Task item
Whenever the word "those" appears in a line of the data below, copy that line.
* * * * * * * * *
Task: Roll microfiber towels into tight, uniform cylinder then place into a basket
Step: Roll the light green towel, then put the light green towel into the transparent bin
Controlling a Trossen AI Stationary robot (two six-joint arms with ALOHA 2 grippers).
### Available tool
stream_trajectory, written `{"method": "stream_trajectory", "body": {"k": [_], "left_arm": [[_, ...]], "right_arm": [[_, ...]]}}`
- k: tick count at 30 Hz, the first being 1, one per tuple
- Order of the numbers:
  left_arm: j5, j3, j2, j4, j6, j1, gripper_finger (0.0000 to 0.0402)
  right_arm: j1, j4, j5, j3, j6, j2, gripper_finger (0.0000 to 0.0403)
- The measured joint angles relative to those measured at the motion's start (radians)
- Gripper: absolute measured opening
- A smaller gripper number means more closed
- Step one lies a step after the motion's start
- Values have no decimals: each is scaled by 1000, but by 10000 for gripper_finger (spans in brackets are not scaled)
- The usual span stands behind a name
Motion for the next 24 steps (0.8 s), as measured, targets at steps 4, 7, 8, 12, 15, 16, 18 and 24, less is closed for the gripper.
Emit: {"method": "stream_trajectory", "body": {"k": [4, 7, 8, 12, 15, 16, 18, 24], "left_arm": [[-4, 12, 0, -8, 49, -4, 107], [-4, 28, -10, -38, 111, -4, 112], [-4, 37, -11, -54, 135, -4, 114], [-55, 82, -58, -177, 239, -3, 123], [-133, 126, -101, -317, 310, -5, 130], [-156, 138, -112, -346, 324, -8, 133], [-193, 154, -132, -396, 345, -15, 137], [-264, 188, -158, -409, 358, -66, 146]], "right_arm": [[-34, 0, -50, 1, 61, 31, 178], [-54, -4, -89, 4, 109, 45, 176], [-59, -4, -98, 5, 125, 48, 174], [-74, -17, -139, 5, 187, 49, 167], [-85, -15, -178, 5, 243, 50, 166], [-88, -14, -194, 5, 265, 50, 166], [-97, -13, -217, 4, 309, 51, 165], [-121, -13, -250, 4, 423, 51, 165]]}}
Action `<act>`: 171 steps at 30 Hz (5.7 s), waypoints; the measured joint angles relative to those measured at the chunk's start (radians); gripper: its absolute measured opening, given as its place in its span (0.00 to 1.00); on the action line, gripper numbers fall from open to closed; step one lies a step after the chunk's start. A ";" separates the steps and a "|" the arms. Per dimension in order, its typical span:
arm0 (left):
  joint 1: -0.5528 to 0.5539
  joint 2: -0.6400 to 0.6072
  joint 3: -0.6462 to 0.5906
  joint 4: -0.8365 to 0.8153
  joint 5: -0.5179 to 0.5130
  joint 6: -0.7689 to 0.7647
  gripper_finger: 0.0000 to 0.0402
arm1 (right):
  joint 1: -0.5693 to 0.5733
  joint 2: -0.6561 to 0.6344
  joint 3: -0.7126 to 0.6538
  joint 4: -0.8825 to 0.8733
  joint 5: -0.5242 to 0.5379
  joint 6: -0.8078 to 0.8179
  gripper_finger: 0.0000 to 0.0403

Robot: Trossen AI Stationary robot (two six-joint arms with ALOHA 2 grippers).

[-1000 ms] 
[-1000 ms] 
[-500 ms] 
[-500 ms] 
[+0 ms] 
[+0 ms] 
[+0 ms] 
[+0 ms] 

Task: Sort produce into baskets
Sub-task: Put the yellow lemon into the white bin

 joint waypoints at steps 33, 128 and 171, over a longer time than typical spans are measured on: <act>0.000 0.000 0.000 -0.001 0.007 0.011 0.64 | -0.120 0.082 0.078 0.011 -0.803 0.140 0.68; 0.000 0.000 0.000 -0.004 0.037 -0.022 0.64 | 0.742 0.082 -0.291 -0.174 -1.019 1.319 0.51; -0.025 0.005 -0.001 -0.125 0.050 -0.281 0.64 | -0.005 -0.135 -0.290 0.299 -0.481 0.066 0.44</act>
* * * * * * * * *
Solution to this problem
- The measured joint angles relative to those measured at the motion's start (radians)
Action `<act>`: 171 steps at 30 Hz (5.7 s), waypoints; the measured joint angles relative to those measured at the chunk's start (radians); gripper: its absolute measured opening, given as its place in its span (0.00 to 1.00); on the action line, gripper numbers fall from open to closed; step one lies a step after the chunk's start. A ";" separates the steps and a "|" the arms. Per dimension in order, its typical span:

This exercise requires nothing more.